Sam Lisenco (COM’06), nominated for an Emmy for outstanding production design for his work on the pilot for FX’s hit series, The Bear, poses on the red carpet at the Los Angeles premiere of May December at the Academy Museum in November 2023. Lisenco served as a production designer for that film, as well. Photo by Gilbert Flores/Variety via Getty Images
“Yes, Chef!” BU Alum Receives Emmy Nod for His Work on The Bear
Sam Lisenco (COM’06) is nominated for outstanding production design; ceremony is January 15
After a four-month delay due to the dual writers and actors strikes, the 75th Primetime Emmy Awards are finally scheduled to take place Monday, January 15. Among this year’s nominees for television’s highest honor are 11 Terriers who have been recognized for their work on some of TV’s most popular programs, including Saturday Night Live, Vanderpump Rules, Better Call Saul, and Only Murders in the Building. (See the full list of nominees at the bottom of this story.)
Among the BU alums honored is Sam Lisenco, nominated for Outstanding Production Design for a Narrative Program (Half-Hour) for his work on the uber-popular FX comedy-drama The Bear (“Yes, chef!”). The show follows a young chef (Jeremy Allen White) who takes over his family’s Chicago sandwich shop and hustles to transform it into a Michelin-star-worthy fine dining spot. Lisenco (COM’06) served as production designer for the show’s pilot episode and then left for another commitment (more about that later).
At BU, Lisenco was part of a tight-knit community of up-and-coming filmmakers, which included Brett Jutkiewicz (COM’06), Zachary Treitz (COM’07), and Josh (COM’07) and Benny Safdie (COM’08). The Safdies have gone on to be indie darlings and wrote and directed the Oscar-nominated film Uncut Gems, for which Lisenco served as production designer.
Lisenco has now worked in the business for close to two decades on films such as Frances Ha (the movie that launched Barbie director-screenwriter Greta Gerwig’s career), Eighth Grade, Judas and the Black Messiah, and this year’s May December, a drama directed by Todd Haynes and starring Natalie Portman and Julianne Moore (CFA’83) that has also been making the rounds this awards season.
Bostonia spoke with Lisenco about his career, the research needed to create a chef’s lair on The Bear, and his reaction when he learned he received his first-ever Emmy nomination.
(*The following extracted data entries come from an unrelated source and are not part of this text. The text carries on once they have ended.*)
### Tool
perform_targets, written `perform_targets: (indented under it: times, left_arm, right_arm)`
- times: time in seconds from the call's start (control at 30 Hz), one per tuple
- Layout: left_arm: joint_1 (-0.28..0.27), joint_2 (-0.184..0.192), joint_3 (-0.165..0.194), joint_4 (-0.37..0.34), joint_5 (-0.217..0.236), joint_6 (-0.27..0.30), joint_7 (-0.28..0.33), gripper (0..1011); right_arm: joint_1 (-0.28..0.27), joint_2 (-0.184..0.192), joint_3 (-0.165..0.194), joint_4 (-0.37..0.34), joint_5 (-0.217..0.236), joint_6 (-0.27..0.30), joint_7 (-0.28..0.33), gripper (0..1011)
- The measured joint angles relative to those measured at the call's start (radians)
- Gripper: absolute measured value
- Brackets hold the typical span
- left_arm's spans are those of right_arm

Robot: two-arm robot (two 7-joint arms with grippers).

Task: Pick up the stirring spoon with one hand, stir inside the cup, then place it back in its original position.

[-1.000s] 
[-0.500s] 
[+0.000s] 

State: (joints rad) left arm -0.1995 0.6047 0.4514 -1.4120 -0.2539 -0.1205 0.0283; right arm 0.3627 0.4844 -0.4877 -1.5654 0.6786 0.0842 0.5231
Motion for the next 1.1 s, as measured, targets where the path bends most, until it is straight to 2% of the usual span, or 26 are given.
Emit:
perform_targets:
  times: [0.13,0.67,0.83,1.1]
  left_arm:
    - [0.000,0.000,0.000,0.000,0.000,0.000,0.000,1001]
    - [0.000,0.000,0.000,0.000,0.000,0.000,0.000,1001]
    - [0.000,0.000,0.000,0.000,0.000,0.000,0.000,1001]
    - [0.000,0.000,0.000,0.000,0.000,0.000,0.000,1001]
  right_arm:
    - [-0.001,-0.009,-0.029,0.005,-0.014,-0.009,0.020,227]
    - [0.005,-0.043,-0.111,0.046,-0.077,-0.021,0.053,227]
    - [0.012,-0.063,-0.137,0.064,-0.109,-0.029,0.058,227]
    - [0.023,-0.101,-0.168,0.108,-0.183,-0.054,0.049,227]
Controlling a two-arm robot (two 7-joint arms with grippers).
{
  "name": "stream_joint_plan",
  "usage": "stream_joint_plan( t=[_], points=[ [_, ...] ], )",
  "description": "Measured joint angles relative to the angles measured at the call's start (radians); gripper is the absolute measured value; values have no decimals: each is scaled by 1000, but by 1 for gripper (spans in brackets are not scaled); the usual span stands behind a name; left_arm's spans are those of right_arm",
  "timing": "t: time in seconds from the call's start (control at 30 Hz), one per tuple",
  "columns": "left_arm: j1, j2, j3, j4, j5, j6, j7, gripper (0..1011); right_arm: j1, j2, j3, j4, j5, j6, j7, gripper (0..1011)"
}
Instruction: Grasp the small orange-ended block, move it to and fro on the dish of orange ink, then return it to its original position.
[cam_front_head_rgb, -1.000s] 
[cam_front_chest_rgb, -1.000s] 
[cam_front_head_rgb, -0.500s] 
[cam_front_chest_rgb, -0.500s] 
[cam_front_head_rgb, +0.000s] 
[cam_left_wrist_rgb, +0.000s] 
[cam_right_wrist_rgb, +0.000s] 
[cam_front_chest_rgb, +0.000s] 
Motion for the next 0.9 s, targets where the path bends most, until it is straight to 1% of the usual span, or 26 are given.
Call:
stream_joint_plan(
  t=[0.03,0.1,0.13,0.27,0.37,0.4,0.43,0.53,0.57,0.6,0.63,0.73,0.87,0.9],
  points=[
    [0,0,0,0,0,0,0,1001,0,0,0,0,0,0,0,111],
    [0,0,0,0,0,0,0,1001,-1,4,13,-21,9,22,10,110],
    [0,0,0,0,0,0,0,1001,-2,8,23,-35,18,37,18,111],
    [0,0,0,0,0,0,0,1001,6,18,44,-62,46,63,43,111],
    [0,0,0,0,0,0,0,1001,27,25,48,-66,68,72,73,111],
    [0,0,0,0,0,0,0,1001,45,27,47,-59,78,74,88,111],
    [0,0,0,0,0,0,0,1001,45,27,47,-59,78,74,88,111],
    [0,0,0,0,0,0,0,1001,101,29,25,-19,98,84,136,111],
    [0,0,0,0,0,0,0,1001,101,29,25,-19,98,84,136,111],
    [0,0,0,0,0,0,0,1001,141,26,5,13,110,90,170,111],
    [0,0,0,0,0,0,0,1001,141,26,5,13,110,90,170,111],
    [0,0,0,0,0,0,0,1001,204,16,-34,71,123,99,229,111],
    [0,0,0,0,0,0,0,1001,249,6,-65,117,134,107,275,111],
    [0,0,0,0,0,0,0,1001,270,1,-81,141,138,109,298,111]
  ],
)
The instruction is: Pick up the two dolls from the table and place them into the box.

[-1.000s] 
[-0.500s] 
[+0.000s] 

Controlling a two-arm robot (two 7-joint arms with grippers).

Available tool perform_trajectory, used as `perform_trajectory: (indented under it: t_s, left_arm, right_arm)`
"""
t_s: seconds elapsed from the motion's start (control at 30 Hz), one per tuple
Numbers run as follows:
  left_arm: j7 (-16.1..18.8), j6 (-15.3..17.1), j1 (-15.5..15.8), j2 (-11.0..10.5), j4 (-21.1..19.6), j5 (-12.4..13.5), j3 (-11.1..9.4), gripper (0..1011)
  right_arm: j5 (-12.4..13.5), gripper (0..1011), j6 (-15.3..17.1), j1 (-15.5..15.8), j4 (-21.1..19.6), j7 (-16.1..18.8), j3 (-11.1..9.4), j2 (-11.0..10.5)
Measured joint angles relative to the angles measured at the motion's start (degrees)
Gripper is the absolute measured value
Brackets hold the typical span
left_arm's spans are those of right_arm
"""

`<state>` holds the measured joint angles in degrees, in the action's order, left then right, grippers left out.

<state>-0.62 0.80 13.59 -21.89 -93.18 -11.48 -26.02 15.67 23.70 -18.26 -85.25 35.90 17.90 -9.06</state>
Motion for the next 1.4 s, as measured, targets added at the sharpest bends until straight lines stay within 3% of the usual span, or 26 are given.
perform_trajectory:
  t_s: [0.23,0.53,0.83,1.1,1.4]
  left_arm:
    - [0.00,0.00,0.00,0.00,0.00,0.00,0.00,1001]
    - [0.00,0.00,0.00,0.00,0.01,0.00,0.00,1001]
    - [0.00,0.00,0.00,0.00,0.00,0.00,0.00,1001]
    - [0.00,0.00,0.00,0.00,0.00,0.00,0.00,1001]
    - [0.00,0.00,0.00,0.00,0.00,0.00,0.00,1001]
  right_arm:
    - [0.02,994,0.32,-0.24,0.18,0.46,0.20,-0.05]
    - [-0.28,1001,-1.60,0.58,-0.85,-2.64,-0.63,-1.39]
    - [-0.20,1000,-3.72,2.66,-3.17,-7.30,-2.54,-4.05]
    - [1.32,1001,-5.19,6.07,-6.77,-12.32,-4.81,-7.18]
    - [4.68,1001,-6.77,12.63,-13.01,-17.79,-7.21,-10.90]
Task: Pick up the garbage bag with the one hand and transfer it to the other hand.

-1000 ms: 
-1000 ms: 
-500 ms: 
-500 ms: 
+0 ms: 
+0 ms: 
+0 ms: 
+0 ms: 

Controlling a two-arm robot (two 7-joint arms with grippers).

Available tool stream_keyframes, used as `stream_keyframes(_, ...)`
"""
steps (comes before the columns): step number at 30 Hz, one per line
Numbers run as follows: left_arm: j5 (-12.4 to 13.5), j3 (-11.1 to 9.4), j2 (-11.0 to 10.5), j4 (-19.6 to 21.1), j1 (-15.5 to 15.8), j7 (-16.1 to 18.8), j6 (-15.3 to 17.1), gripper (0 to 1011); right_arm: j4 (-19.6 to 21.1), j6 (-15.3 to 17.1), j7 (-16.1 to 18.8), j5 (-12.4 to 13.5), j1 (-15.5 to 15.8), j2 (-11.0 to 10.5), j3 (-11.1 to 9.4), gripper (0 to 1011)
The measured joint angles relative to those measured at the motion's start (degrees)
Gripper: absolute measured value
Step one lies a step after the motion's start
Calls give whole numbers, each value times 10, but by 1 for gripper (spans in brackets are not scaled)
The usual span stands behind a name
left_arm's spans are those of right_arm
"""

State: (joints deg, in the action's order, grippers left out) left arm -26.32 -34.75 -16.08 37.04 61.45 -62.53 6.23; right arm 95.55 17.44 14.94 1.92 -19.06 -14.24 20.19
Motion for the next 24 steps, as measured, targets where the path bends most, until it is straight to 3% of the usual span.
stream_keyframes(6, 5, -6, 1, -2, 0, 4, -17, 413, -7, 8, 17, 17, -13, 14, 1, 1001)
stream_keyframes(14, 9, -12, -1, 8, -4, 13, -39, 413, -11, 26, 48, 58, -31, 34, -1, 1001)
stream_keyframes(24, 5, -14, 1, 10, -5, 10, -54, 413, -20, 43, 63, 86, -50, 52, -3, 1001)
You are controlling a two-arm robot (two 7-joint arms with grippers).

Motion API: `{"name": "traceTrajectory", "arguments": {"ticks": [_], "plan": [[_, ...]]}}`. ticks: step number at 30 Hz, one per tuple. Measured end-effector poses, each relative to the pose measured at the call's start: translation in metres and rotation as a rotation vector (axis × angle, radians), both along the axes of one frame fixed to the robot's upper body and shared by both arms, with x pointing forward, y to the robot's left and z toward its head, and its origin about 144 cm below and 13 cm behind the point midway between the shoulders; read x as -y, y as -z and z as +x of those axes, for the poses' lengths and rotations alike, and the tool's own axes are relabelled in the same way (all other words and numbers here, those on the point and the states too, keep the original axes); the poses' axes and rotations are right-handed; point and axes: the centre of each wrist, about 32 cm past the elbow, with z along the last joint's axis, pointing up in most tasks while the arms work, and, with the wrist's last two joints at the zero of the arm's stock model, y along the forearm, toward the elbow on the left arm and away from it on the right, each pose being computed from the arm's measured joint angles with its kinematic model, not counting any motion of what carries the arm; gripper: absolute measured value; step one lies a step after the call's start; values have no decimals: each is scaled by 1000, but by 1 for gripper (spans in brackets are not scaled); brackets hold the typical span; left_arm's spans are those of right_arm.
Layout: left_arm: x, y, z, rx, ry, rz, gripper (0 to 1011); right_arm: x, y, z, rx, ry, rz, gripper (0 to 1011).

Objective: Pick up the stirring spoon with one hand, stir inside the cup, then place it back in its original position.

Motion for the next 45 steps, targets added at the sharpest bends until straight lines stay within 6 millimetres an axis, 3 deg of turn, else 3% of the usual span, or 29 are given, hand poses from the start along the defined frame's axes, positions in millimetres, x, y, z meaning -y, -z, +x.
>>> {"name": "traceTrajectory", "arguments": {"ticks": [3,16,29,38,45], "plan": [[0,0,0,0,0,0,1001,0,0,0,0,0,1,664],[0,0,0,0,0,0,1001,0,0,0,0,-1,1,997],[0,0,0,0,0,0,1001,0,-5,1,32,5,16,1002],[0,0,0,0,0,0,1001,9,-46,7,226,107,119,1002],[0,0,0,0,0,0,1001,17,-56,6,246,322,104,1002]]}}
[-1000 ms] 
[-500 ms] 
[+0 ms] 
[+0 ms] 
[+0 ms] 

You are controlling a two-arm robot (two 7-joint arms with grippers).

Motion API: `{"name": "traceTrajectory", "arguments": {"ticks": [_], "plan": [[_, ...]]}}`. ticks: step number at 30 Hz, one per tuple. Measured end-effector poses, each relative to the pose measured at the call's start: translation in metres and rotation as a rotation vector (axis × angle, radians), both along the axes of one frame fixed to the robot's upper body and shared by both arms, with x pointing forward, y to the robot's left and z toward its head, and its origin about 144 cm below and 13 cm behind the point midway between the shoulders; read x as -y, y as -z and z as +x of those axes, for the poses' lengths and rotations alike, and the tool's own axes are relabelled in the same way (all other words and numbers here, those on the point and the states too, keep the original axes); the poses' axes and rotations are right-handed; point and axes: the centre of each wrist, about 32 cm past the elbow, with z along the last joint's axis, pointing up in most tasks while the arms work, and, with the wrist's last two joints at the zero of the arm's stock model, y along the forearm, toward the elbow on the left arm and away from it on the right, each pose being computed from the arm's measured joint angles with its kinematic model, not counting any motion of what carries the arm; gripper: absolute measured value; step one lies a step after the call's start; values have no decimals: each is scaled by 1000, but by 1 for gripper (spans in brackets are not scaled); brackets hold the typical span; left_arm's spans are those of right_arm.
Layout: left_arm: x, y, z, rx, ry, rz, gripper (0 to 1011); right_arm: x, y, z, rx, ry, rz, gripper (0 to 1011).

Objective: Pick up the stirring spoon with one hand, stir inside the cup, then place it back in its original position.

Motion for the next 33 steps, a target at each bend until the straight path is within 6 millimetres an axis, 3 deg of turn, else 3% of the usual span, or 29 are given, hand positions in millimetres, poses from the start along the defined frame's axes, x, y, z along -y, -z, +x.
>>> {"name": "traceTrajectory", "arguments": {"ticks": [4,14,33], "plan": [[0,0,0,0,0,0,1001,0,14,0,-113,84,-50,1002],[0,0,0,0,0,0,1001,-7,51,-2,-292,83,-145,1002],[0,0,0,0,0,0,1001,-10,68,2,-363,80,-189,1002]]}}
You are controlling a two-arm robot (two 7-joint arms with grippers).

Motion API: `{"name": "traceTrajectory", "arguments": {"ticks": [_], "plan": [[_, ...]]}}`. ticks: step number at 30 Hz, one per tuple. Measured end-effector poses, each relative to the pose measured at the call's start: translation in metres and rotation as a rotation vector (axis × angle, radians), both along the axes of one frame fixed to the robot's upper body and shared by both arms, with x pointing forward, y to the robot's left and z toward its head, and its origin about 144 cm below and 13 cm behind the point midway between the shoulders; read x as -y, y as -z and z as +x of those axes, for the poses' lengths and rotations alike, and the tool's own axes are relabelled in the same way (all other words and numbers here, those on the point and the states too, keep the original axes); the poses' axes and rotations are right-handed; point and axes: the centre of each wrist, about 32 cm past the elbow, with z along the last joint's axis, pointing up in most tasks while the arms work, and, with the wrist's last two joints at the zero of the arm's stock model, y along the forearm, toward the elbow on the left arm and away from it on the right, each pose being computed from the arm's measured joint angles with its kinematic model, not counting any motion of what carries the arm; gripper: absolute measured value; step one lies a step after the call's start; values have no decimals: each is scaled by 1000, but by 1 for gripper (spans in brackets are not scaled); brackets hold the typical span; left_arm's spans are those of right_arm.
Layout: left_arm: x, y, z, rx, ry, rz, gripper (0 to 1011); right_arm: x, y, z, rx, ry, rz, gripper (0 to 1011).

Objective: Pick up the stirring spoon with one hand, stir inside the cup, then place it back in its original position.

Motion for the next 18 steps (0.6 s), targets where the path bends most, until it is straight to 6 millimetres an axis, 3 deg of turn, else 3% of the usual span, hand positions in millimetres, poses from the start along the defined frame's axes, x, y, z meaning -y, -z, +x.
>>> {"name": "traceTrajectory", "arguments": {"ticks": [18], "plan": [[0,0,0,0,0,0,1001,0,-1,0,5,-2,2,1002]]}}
This interview has been edited and condensed.
Q&A
with Sam Lisenco
Bostonia: You attended New York City’s LaGuardia High School, the setting for the film Fame. Did you know you wanted to do something in the arts as a kid?
Lisenco: I knew early on that I wanted to do film. I came from a film and TV family, and my father was a pretty successful commercial and television actor doing smaller character stuff. But I knew that there was career longevity behind the camera, and I was fascinated with the facets of the craft that allowed me to work in the background a little bit more.
When applying to colleges, I knew I didn’t want to [only] direct, and I needed to find someplace in which I could examine all the facets of the science of film, and figure out exactly what it was I did like to do, which is why I chose BU.
Josh [Safdie] and I finished COM in 2006, and we knew we immediately needed to figure out how to [work in film], and also keep the lights on at the same time. Josh had this brilliant idea that if we just overextended ourselves financially, and got a space to go to every day that was not our apartments, we would figure out how to make it economically viable. And we did that with Benny Safdie and a couple of other BU kids, Brett Jutkiewicz and Zach Treitz.
We got this dinky little studio space, and we just started picking up smaller paid gigs in the early days of branded YouTube content—Cynthia Rowley and Kate Spade fashion stuff that would pay like $10,000 a pop for a video, [with the aim] that it would pay the rent and help us accumulate film equipment. We used that equipment to start making as much stuff as we could.
I think we cast a wide enough net that some of the short films started to have some festival success; they were weirdly popular in France. And we were meeting other filmmakers who also were sort of settling into New York without direction. We wound up cozying up with this crew of people, and we would help with each other’s short films and share equipment, like Lena Dunham had a great tripod (Editor’s note: Yes, that Lena Dunham). It was in Tribeca, and it was us, Greta Gerwig, Lena, the Neistat Brothers, and Ariel and Nev Schulman of Catfish fame. I was the only one who didn’t have grand plans of directing, and so I became the utility man to help everybody else navigate.
Bostonia: So, that’s how you became interested in production design?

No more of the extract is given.